AttentionEngine: A Versatile Framework for Efficient Attention Mechanisms on Diverse Hardware Platforms
Feiyang Chen, Yu Cheng, Lei Wang, Yuqing Xia, Ziming Miao, Lingxiao Ma, Fan Yang, Jilong Xue, Zhi Yang, Mao Yang, Haibo Chen
TL;DR
AttentionEngine tackles the challenge of optimizing attention computation across diverse hardware by introducing a unified abstraction that decomposes attention into relevance scoring and aggregation. It uses programmable templates and a cross-backend scheduling framework to automatically tailor kernel implementations to varying attention variants and hardware backends, including NVIDIA and AMD GPUs. The approach enables a two-pattern (Parallel and Recurrent) attention design with customizable modification and row-wise normalization functions, mapped to efficient kernel templates and hardware-aware scheduling. Empirically, it delivers up to $10.4$-fold speedups on configurations unreachable by prior methods and achieves significant improvements in both end-to-end inference and training, while supporting a broad range of attention variants and maintaining open-source accessibility for broad adoption.
Abstract
Transformers and large language models (LLMs) have revolutionized machine learning, with attention mechanisms at the core of their success. As the landscape of attention variants expands, so too do the challenges of optimizing their performance, particularly across different hardware platforms.
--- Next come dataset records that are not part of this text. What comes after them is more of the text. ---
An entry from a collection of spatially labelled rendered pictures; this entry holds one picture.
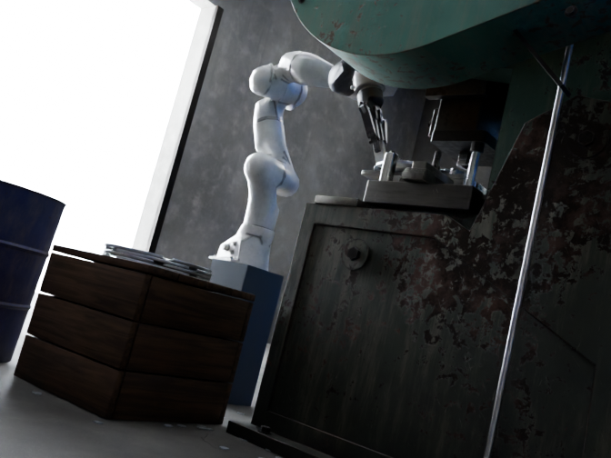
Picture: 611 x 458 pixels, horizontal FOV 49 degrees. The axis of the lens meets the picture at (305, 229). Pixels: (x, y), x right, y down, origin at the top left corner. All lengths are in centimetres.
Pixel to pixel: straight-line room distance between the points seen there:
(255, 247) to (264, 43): 572
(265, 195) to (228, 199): 513
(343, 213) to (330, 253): 11
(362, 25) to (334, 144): 712
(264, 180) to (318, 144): 623
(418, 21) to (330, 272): 63
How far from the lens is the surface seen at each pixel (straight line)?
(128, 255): 169
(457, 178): 177
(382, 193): 169
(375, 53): 154
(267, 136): 235
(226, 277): 223
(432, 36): 148
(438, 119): 187
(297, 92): 241
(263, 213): 226
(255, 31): 774
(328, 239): 170
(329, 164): 864
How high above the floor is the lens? 30
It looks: 8 degrees up
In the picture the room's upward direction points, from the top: 14 degrees clockwise
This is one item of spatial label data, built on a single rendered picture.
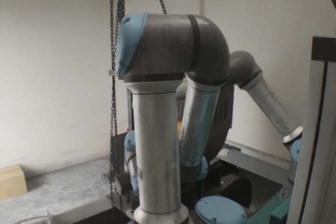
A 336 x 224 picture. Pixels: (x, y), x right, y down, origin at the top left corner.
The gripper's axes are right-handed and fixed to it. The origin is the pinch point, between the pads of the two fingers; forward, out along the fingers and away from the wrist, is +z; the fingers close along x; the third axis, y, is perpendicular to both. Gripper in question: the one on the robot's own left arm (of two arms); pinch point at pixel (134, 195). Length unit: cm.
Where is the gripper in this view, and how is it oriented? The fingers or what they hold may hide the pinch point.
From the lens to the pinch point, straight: 104.7
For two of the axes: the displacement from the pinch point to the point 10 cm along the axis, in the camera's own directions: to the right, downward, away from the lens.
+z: -1.2, 7.9, 6.0
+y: -5.5, -5.6, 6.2
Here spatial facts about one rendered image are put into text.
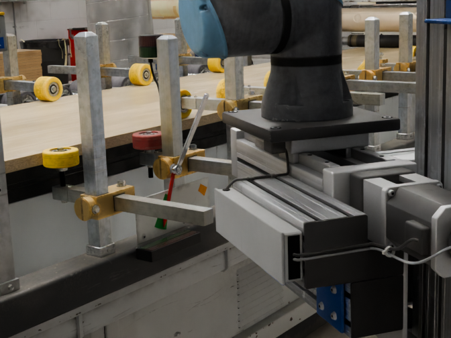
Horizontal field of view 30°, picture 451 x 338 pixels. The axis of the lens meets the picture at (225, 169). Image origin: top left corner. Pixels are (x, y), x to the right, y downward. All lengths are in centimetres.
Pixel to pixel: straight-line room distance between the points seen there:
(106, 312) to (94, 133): 41
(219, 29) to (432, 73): 32
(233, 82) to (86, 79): 50
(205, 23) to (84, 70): 54
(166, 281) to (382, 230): 98
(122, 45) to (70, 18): 500
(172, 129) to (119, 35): 412
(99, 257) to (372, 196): 81
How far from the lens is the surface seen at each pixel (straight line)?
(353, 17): 455
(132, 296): 194
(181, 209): 168
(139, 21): 607
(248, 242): 117
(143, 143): 202
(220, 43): 126
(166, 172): 193
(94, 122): 175
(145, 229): 189
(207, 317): 257
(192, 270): 209
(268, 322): 281
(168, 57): 191
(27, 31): 1060
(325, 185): 120
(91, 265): 177
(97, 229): 179
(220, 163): 191
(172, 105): 192
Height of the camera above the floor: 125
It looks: 12 degrees down
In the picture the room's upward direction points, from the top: 2 degrees counter-clockwise
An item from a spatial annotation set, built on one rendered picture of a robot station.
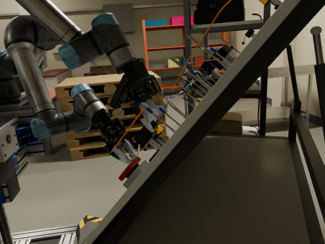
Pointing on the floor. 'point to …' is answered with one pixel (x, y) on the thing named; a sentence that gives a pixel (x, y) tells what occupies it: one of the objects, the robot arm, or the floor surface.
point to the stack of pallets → (85, 140)
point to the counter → (56, 77)
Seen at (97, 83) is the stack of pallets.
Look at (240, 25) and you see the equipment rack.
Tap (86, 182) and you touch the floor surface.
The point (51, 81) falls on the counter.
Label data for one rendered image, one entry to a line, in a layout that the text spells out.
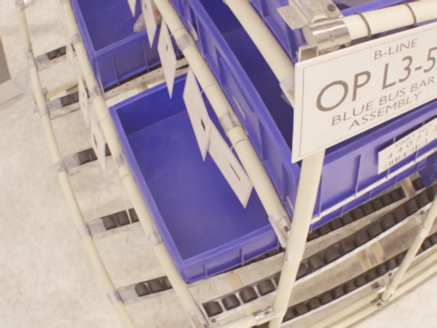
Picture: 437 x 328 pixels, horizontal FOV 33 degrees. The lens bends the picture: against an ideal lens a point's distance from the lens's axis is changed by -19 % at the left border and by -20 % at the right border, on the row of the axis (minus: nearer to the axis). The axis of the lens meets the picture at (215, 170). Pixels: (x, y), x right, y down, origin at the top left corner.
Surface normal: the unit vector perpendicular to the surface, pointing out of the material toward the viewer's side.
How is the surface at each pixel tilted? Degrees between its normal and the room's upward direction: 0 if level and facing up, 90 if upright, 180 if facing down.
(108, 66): 90
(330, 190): 90
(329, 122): 90
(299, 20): 0
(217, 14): 90
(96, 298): 0
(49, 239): 0
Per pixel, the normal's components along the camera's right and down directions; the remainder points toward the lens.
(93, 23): -0.06, -0.44
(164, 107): 0.40, 0.81
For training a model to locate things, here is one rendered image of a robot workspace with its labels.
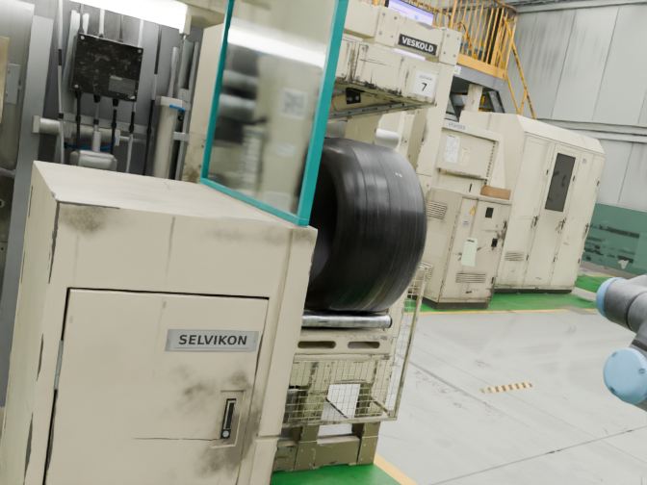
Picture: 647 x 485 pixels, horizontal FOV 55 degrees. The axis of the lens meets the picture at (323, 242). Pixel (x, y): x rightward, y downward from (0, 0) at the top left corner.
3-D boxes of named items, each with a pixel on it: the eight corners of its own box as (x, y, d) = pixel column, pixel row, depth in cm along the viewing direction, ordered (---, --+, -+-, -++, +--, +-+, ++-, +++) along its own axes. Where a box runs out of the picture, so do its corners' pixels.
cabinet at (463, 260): (437, 311, 641) (463, 192, 623) (399, 294, 686) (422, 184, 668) (491, 310, 697) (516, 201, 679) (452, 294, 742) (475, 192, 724)
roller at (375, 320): (294, 328, 179) (297, 313, 179) (287, 323, 183) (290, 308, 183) (391, 330, 197) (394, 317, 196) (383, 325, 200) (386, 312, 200)
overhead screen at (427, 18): (377, 57, 558) (389, -6, 550) (374, 57, 562) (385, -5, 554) (423, 71, 595) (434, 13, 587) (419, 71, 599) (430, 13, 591)
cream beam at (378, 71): (289, 68, 197) (297, 21, 195) (259, 70, 219) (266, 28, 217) (436, 106, 227) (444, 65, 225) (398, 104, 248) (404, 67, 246)
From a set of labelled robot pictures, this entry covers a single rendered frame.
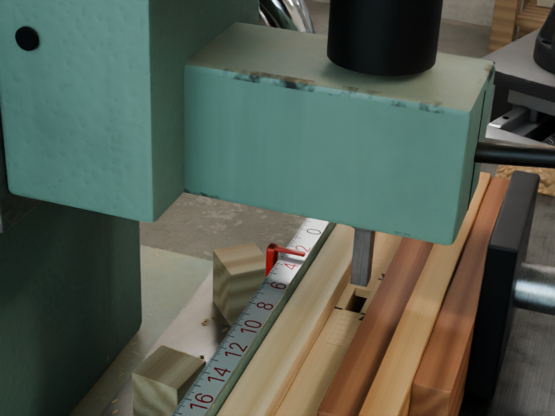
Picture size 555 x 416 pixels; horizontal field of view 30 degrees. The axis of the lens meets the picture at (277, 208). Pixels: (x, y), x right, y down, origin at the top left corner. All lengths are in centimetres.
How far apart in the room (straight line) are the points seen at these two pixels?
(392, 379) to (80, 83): 19
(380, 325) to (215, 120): 13
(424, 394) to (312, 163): 12
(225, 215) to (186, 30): 209
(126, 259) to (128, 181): 23
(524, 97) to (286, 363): 82
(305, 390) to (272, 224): 205
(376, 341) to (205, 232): 200
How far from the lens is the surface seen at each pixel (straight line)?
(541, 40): 128
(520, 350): 60
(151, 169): 48
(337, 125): 47
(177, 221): 254
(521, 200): 55
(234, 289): 75
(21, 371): 61
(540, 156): 49
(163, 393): 66
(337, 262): 56
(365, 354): 49
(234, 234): 249
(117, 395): 71
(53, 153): 50
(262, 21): 63
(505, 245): 51
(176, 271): 83
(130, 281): 72
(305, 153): 48
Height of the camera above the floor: 124
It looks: 28 degrees down
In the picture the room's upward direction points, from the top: 3 degrees clockwise
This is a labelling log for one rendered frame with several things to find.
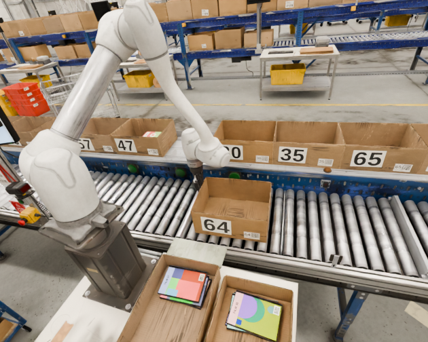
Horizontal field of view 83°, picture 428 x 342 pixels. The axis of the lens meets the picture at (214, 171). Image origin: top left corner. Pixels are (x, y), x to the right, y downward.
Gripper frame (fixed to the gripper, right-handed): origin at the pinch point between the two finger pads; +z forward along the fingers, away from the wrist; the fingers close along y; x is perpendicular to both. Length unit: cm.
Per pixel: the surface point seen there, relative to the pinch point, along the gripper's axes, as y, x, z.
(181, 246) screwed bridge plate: 32.5, -1.8, 10.3
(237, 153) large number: -28.6, 17.5, -10.4
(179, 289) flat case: 56, 7, 6
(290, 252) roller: 25, 53, 11
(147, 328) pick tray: 72, -1, 10
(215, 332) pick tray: 67, 26, 10
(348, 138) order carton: -58, 87, -8
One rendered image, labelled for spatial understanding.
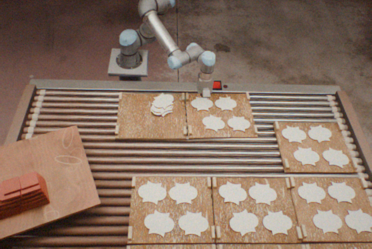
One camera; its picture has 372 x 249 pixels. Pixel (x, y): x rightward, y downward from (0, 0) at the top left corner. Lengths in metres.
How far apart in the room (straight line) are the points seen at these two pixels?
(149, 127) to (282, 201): 0.85
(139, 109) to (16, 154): 0.72
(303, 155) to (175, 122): 0.76
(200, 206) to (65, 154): 0.74
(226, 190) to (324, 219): 0.51
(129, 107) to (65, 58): 1.95
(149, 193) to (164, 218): 0.15
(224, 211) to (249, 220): 0.13
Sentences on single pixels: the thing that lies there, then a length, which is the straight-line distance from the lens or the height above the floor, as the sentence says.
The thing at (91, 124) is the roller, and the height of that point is 0.92.
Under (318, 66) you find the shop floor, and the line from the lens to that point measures 4.30.
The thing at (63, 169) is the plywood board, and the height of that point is 1.04.
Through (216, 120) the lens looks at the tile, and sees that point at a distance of 2.18.
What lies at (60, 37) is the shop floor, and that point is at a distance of 4.38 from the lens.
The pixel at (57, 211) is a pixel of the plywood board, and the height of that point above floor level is 1.04.
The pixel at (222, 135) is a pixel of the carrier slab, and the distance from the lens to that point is 2.13.
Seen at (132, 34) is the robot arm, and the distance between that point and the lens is 2.48.
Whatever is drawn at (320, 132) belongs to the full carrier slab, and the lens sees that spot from 2.31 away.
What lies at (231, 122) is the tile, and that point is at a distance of 2.19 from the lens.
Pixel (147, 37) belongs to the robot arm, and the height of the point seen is 1.09.
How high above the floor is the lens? 2.61
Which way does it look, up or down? 49 degrees down
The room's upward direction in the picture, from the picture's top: 5 degrees clockwise
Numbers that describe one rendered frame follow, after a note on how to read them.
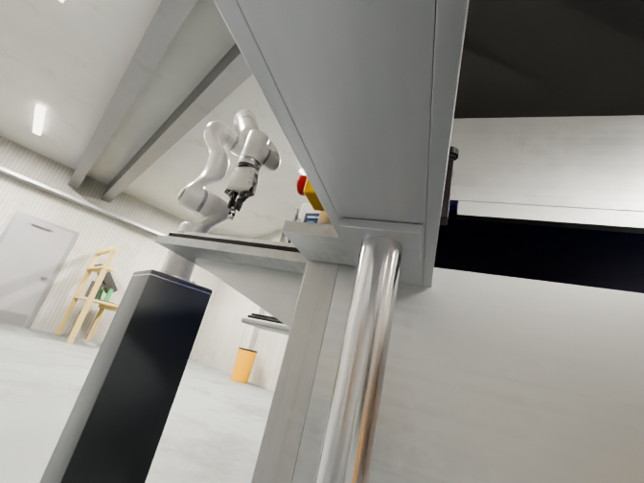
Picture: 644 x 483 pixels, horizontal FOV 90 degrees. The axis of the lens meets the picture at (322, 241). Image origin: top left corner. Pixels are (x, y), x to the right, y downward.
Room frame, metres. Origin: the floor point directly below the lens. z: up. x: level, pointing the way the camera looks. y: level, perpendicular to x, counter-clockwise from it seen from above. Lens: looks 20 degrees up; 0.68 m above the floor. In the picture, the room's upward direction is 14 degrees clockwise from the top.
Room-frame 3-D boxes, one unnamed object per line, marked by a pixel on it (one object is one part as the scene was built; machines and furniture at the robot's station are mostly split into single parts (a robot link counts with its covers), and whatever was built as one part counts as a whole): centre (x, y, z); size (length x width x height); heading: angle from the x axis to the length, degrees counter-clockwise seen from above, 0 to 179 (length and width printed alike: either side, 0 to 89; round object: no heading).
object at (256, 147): (1.09, 0.34, 1.39); 0.09 x 0.08 x 0.13; 129
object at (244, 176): (1.09, 0.34, 1.25); 0.10 x 0.07 x 0.11; 70
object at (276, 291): (0.77, 0.14, 0.79); 0.34 x 0.03 x 0.13; 70
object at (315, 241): (0.52, -0.02, 0.87); 0.14 x 0.13 x 0.02; 70
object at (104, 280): (7.32, 4.05, 0.95); 1.53 x 1.31 x 1.90; 40
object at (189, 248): (1.00, 0.04, 0.87); 0.70 x 0.48 x 0.02; 160
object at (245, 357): (7.02, 0.93, 0.31); 0.40 x 0.39 x 0.61; 130
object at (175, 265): (1.36, 0.56, 0.95); 0.19 x 0.19 x 0.18
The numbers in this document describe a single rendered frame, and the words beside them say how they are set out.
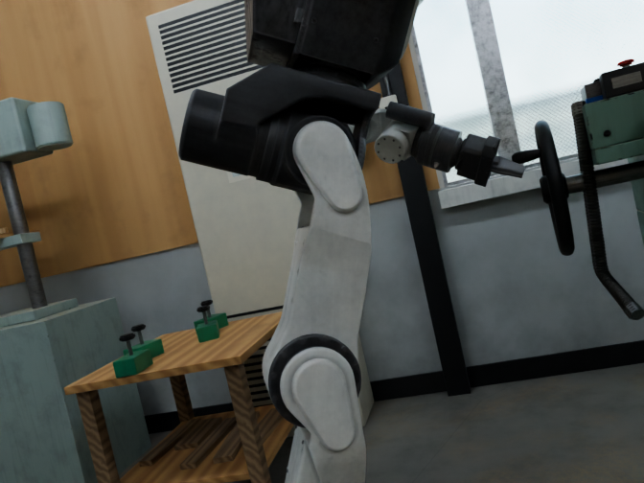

Current optimization strategies are often narrowly focused, requiring extensive manual intervention to accommodate changes in model configurations or hardware environments. In this paper, we introduce AttentionEngine, a comprehensive framework designed to streamline the optimization of attention mechanisms across heterogeneous hardware backends. By decomposing attention computation into modular operations with customizable components, AttentionEngine enables flexible adaptation to diverse algorithmic requirements. The framework further automates kernel optimization through a combination of programmable templates and a robust cross-platform scheduling strategy. Empirical results reveal performance gains of up to 10x on configurations beyond the reach of existing methods. AttentionEngine offers a scalable, efficient foundation for developing and deploying attention mechanisms with minimal manual tuning. Our code has been open-sourced and is available at https://github.com/microsoft/AttentionEngine.